Required work:
Your task is to output the entries below word for word.

------ Data section ------

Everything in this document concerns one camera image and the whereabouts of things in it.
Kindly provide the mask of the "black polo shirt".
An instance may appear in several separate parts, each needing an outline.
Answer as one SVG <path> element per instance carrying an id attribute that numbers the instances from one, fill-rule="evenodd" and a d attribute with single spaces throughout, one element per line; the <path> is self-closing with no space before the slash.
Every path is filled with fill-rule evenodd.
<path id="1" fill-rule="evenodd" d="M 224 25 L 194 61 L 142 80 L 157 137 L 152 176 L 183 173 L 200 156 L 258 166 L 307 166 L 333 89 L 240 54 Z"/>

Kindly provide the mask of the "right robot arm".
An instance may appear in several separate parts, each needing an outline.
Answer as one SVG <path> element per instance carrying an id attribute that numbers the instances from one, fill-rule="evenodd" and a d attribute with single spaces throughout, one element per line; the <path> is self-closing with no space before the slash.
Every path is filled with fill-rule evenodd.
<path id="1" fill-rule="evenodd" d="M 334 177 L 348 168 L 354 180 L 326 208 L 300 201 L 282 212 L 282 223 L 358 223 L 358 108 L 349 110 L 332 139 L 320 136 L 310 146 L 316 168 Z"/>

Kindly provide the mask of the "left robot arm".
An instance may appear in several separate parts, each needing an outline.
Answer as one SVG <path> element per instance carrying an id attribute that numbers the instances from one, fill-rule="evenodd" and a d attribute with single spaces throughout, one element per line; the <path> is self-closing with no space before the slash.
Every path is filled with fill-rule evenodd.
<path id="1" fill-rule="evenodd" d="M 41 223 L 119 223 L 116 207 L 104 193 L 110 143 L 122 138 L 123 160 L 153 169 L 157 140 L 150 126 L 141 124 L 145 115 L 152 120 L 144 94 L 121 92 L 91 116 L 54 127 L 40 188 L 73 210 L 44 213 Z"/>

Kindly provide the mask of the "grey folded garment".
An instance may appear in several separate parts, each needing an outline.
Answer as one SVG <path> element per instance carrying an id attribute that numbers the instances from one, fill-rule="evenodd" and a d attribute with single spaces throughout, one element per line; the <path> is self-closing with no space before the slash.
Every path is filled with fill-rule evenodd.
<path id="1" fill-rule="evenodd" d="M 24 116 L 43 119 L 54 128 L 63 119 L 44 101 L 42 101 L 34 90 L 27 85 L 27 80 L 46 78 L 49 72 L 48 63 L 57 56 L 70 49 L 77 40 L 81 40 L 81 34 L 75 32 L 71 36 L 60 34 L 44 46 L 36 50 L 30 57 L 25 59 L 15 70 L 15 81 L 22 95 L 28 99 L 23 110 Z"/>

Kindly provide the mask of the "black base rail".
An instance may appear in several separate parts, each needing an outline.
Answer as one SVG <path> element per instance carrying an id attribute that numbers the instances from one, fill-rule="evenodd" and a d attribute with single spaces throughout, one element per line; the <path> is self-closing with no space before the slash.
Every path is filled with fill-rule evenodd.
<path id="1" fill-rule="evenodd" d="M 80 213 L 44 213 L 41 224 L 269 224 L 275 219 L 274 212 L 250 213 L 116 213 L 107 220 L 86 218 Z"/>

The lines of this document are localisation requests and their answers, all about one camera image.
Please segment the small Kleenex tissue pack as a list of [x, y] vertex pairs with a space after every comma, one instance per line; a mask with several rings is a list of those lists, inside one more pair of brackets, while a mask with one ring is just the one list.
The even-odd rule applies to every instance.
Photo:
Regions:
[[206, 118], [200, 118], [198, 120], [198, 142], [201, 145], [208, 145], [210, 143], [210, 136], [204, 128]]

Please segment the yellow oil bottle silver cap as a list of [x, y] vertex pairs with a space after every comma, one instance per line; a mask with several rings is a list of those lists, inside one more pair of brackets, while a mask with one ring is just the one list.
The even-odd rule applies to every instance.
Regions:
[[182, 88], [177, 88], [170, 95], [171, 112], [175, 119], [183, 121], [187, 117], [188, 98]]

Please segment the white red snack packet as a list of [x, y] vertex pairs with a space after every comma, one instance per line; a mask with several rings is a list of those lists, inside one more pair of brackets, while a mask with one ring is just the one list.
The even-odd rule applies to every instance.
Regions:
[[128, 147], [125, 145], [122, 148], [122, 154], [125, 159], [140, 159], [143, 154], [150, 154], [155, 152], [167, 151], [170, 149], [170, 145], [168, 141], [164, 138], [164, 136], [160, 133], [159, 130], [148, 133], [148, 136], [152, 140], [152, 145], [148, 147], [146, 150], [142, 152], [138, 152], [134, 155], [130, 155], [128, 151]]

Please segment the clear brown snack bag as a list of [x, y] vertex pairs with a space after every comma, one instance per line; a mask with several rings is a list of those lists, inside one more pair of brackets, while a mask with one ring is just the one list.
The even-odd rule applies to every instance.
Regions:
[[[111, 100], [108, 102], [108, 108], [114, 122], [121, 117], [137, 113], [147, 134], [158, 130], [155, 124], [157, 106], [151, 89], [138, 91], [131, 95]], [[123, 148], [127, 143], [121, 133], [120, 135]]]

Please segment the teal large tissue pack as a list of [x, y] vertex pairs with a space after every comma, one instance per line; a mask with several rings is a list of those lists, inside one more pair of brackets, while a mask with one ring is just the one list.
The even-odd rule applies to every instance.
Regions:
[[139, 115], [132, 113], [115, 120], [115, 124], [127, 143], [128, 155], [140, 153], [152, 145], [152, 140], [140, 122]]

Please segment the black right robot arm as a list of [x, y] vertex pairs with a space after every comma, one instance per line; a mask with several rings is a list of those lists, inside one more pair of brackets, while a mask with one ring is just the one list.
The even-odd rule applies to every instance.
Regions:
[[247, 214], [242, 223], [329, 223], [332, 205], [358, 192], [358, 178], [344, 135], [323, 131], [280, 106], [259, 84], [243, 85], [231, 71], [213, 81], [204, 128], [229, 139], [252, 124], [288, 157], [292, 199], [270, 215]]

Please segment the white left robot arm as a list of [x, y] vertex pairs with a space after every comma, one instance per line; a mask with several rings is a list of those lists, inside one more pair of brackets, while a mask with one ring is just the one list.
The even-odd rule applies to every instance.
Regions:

------

Completed task:
Everything in this document concerns one camera image and the whereabouts of things in it.
Kindly provide the mask of the "black polo shirt".
An instance may appear in several separate parts, each needing an outline.
Answer as one SVG <path> element per instance carrying an id attribute that numbers the instances from one, fill-rule="evenodd" and a d attribute with single spaces throughout, one element per line; the <path> is self-closing with no space before the slash.
Every path is filled with fill-rule evenodd.
<path id="1" fill-rule="evenodd" d="M 224 25 L 194 61 L 142 80 L 157 137 L 152 176 L 183 173 L 200 156 L 258 166 L 307 166 L 333 89 L 240 54 Z"/>

Kindly provide the mask of the "right robot arm".
An instance may appear in several separate parts, each needing an outline.
Answer as one SVG <path> element per instance carrying an id attribute that numbers the instances from one, fill-rule="evenodd" and a d attribute with single spaces throughout, one element per line; the <path> is self-closing with no space before the slash.
Every path is filled with fill-rule evenodd.
<path id="1" fill-rule="evenodd" d="M 334 177 L 348 168 L 354 180 L 326 208 L 300 201 L 282 212 L 282 223 L 358 223 L 358 108 L 349 110 L 332 139 L 320 136 L 310 146 L 316 168 Z"/>

Kindly provide the mask of the "left robot arm".
An instance may appear in several separate parts, each needing an outline.
Answer as one SVG <path> element per instance carrying an id attribute that numbers the instances from one, fill-rule="evenodd" and a d attribute with single spaces throughout, one element per line; the <path> is self-closing with no space before the slash.
Every path is filled with fill-rule evenodd.
<path id="1" fill-rule="evenodd" d="M 41 223 L 119 223 L 116 207 L 104 193 L 110 143 L 122 138 L 123 160 L 153 169 L 157 140 L 150 126 L 141 124 L 145 115 L 152 120 L 144 94 L 121 92 L 91 116 L 54 127 L 40 188 L 73 210 L 44 213 Z"/>

Kindly provide the mask of the "grey folded garment".
An instance may appear in several separate parts, each needing an outline.
Answer as one SVG <path> element per instance carrying an id attribute that numbers the instances from one, fill-rule="evenodd" and a d attribute with single spaces throughout, one element per line; the <path> is self-closing with no space before the slash.
Every path is filled with fill-rule evenodd.
<path id="1" fill-rule="evenodd" d="M 24 116 L 43 119 L 54 128 L 63 119 L 44 101 L 42 101 L 34 90 L 27 85 L 27 80 L 46 78 L 49 72 L 48 63 L 57 56 L 70 49 L 77 40 L 81 40 L 81 34 L 75 32 L 71 36 L 60 34 L 44 46 L 36 50 L 30 57 L 25 59 L 15 70 L 15 81 L 22 95 L 28 99 L 23 110 Z"/>

Kindly provide the mask of the "black base rail".
An instance may appear in several separate parts, each needing an outline.
Answer as one SVG <path> element per instance carrying an id attribute that numbers the instances from one, fill-rule="evenodd" and a d attribute with single spaces throughout, one element per line; the <path> is self-closing with no space before the slash.
Every path is filled with fill-rule evenodd.
<path id="1" fill-rule="evenodd" d="M 80 213 L 44 213 L 41 224 L 269 224 L 275 219 L 274 212 L 250 213 L 116 213 L 107 220 L 86 218 Z"/>

The lines of this document are localisation requests and their answers, all about one camera image.
Please segment the small Kleenex tissue pack as a list of [x, y] vertex pairs with a space after every comma, one instance per line; a mask with several rings is a list of those lists, inside one more pair of brackets, while a mask with one ring is just the one list.
The even-odd rule applies to every instance.
Photo:
Regions:
[[206, 118], [200, 118], [198, 120], [198, 142], [201, 145], [208, 145], [210, 143], [210, 136], [204, 128]]

Please segment the yellow oil bottle silver cap as a list of [x, y] vertex pairs with a space after every comma, one instance per line; a mask with several rings is a list of those lists, inside one more pair of brackets, while a mask with one ring is just the one list.
The even-odd rule applies to every instance.
Regions:
[[182, 88], [177, 88], [170, 95], [171, 112], [175, 119], [183, 121], [187, 117], [188, 98]]

Please segment the white red snack packet as a list of [x, y] vertex pairs with a space after every comma, one instance per line; a mask with several rings is a list of those lists, inside one more pair of brackets, while a mask with one ring is just the one list.
The even-odd rule applies to every instance.
Regions:
[[128, 147], [125, 145], [122, 148], [122, 154], [125, 159], [140, 159], [143, 154], [150, 154], [155, 152], [167, 151], [170, 149], [170, 145], [168, 141], [164, 138], [164, 136], [160, 133], [159, 130], [148, 133], [148, 136], [152, 140], [152, 145], [148, 147], [146, 150], [142, 152], [138, 152], [134, 155], [130, 155], [128, 151]]

Please segment the clear brown snack bag as a list of [x, y] vertex pairs with a space after every comma, one instance per line; a mask with several rings is a list of those lists, inside one more pair of brackets, while a mask with one ring is just the one list.
The even-odd rule applies to every instance.
Regions:
[[[111, 100], [108, 102], [108, 108], [114, 122], [121, 117], [137, 113], [147, 134], [158, 130], [155, 124], [157, 106], [151, 89], [138, 91], [131, 95]], [[123, 148], [127, 143], [121, 133], [120, 135]]]

Please segment the teal large tissue pack as a list of [x, y] vertex pairs with a space after every comma, one instance per line; a mask with several rings is a list of those lists, inside one more pair of brackets, while a mask with one ring is just the one list.
The even-odd rule applies to every instance.
Regions:
[[139, 115], [132, 113], [115, 120], [115, 124], [127, 143], [128, 155], [140, 153], [152, 145], [152, 140], [140, 122]]

Please segment the black right robot arm as a list of [x, y] vertex pairs with a space after every comma, one instance per line; a mask with several rings is a list of those lists, inside one more pair of brackets, while a mask with one ring is just the one list.
The even-odd rule applies to every instance.
Regions:
[[247, 214], [242, 223], [329, 223], [332, 205], [358, 192], [358, 178], [344, 135], [323, 131], [280, 106], [259, 84], [243, 85], [231, 71], [213, 81], [204, 128], [229, 139], [252, 124], [288, 157], [292, 199], [270, 215]]

Please segment the white left robot arm as a list of [x, y] vertex pairs with a space after every comma, one instance per line; a mask with several rings is a list of those lists, inside one more pair of brackets, while a mask with one ring is just the one list.
The even-odd rule applies to every instance.
Regions:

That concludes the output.